Each line below needs to be restated word for word.

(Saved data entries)
- - -
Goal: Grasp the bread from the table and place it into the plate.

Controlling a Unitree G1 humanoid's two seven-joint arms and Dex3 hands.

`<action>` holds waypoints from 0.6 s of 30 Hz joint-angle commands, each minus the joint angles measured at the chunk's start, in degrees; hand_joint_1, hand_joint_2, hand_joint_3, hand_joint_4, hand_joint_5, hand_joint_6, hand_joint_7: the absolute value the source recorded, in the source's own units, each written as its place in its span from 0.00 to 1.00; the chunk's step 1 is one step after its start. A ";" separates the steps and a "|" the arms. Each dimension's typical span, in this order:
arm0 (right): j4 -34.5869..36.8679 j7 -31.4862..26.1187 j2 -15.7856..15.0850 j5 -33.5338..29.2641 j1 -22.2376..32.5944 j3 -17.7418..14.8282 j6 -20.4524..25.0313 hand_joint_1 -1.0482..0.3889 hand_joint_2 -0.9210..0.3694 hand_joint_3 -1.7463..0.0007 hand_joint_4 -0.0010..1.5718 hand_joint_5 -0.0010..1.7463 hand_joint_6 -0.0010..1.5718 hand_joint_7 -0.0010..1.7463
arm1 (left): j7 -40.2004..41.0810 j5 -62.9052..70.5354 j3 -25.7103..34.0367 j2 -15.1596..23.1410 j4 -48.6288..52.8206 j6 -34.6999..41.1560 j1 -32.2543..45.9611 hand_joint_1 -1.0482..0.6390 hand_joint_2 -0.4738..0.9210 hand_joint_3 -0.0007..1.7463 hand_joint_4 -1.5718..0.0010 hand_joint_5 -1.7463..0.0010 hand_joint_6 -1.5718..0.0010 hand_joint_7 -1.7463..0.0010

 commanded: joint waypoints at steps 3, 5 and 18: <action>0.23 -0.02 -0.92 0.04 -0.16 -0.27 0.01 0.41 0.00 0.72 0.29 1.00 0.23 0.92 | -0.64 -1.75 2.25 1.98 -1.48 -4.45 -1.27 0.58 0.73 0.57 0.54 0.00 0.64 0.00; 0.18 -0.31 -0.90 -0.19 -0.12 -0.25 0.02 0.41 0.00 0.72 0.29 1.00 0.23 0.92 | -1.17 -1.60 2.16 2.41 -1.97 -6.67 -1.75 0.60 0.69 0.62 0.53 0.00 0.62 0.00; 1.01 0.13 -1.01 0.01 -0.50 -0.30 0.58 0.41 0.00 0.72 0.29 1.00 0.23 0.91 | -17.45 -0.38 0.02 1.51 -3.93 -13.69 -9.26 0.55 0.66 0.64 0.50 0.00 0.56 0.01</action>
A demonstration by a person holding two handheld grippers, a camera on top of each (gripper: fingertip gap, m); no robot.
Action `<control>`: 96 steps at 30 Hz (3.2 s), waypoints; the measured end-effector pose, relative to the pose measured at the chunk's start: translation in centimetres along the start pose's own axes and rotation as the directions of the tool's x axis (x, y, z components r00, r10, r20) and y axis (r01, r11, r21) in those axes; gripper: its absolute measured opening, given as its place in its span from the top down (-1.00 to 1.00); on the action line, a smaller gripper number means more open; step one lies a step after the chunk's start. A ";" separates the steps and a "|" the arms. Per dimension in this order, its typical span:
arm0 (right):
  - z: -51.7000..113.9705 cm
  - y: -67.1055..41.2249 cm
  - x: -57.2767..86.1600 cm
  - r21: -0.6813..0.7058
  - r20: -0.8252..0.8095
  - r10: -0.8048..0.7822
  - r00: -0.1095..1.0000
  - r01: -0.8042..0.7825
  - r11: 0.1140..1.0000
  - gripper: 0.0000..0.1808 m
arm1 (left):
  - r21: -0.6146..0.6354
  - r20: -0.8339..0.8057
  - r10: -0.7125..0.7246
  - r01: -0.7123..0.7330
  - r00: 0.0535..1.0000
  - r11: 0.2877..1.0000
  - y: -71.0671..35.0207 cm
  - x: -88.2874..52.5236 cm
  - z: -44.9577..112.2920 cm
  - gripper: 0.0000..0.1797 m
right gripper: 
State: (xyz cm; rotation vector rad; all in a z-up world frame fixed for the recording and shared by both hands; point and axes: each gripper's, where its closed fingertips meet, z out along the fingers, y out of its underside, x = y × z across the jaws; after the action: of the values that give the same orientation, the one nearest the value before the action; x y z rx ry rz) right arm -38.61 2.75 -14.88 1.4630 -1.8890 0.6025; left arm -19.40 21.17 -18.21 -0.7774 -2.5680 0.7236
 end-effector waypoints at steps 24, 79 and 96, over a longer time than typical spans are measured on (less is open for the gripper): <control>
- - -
Exercise result
Goal: Grasp the bread from the table and place it into the plate.

Controlling a Unitree G1 humanoid's two seven-joint arms and Dex3 hands.

`<action>` holds waypoints from 0.6 s of 30 Hz joint-angle commands, each minus the joint angles measured at the chunk's start, in degrees; hand_joint_1, hand_joint_2, hand_joint_3, hand_joint_4, hand_joint_5, hand_joint_6, hand_joint_7: the absolute value the source recorded, in the source's own units, each written as its place in its span from 0.00 to 1.00; the chunk's step 1 is one step after its start. A ";" separates the steps and a "|" the arms. Each dimension's typical span, in this order:
arm0 (right): j4 -34.5869..36.8679 j7 -31.4862..26.1187 j2 -15.7856..15.0850 j5 -33.5338..29.2641 j1 -22.2376..32.5944 j3 -17.7418..14.8282 j6 -20.4524..25.0313 hand_joint_1 -1.0482..0.3889 hand_joint_2 -0.9210..0.3694 hand_joint_3 -1.7463..0.0007 hand_joint_4 -0.0010..1.5718 hand_joint_5 -0.0010..1.7463 hand_joint_6 -0.0010..1.5718 hand_joint_7 -0.0010..1.7463
arm1 (left): j7 -40.2004..41.0810 j5 -62.9052..70.5354 j3 -25.7103..34.0367 j2 -15.1596..23.1410 j4 -48.6288..52.8206 j6 -34.6999..41.1560 j1 -32.2543..45.9611 hand_joint_1 -1.0482..0.6390 hand_joint_2 -0.4738..0.9210 hand_joint_3 -0.0007..1.7463 hand_joint_4 -1.5718..0.0010 hand_joint_5 -1.7463..0.0010 hand_joint_6 -1.5718..0.0010 hand_joint_7 -1.7463..0.0010

 commanded: joint waypoints at steps 3, 5 and 18: <action>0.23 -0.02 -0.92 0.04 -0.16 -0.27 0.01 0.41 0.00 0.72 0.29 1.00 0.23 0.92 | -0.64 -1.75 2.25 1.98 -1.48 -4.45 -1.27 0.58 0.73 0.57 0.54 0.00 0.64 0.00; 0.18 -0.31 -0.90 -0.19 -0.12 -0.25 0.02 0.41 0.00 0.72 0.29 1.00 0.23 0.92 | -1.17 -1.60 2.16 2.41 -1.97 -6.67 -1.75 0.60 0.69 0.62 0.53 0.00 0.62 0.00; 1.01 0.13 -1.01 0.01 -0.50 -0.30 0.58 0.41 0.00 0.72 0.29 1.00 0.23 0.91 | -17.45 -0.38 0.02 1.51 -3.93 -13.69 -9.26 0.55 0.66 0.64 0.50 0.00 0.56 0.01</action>
A demonstration by a person holding two handheld grippers, a camera on top of each (gripper: fingertip gap, m); no robot.
Action `<control>`: 96 steps at 30 Hz (3.2 s), waypoints; the measured end-effector pose, relative to the pose measured at the chunk's start: translation in centimetres along the start pose's own axes and rotation as the directions of the tool's x axis (x, y, z components r00, r10, r20) and y axis (r01, r11, r21) in those axes; gripper: its absolute measured opening, given as its place in its span from the top down (-1.00 to 1.00); on the action line, a smaller gripper number means more open; step one lies a step after the chunk's start. A ";" separates the steps and a "|" the arms. Per dimension in this order, its typical span:
arm0 (right):
  - z: -51.7000..113.9705 cm
  - y: -67.1055..41.2249 cm
  - x: -57.2767..86.1600 cm
  - r21: -0.6813..0.7058
  - r20: -0.8252..0.8095
  - r10: -0.8048..0.7822
  - r00: -0.1095..1.0000
  - r01: -0.8042..0.7825
  - r11: 0.1140..1.0000
  - gripper: 0.0000..0.1808 m
arm1 (left):
  - r21: -0.6146..0.6354
  - r20: -0.8339..0.8057
  - r10: -0.7125..0.7246
  - r01: -0.7123..0.7330
  - r00: 0.0535..1.0000
  - r11: 0.2877..1.0000
  - y: -71.0671..35.0207 cm
  - x: -88.2874..52.5236 cm
  - z: -44.9577..112.2920 cm
  - gripper: 0.0000..0.1797 m
right gripper: 
State: (xyz cm; rotation vector rad; all in a z-up world frame fixed for the recording and shared by both hands; point and axes: each gripper's, where its closed fingertips meet, z out along the fingers, y out of its underside, x = y × z across the jaws; after the action: of the values that give the same orientation, the one nearest the value before the action; x y z rx ry rz) right arm -38.61 2.75 -14.88 1.4630 -1.8890 0.6025; left arm -19.40 21.17 -18.21 -0.7774 -2.5680 0.7236
 end-effector waypoints at steps 24, 79 and 96, over a longer time than typical spans are measured on (less is open for the gripper): <control>

There's nothing else to the answer.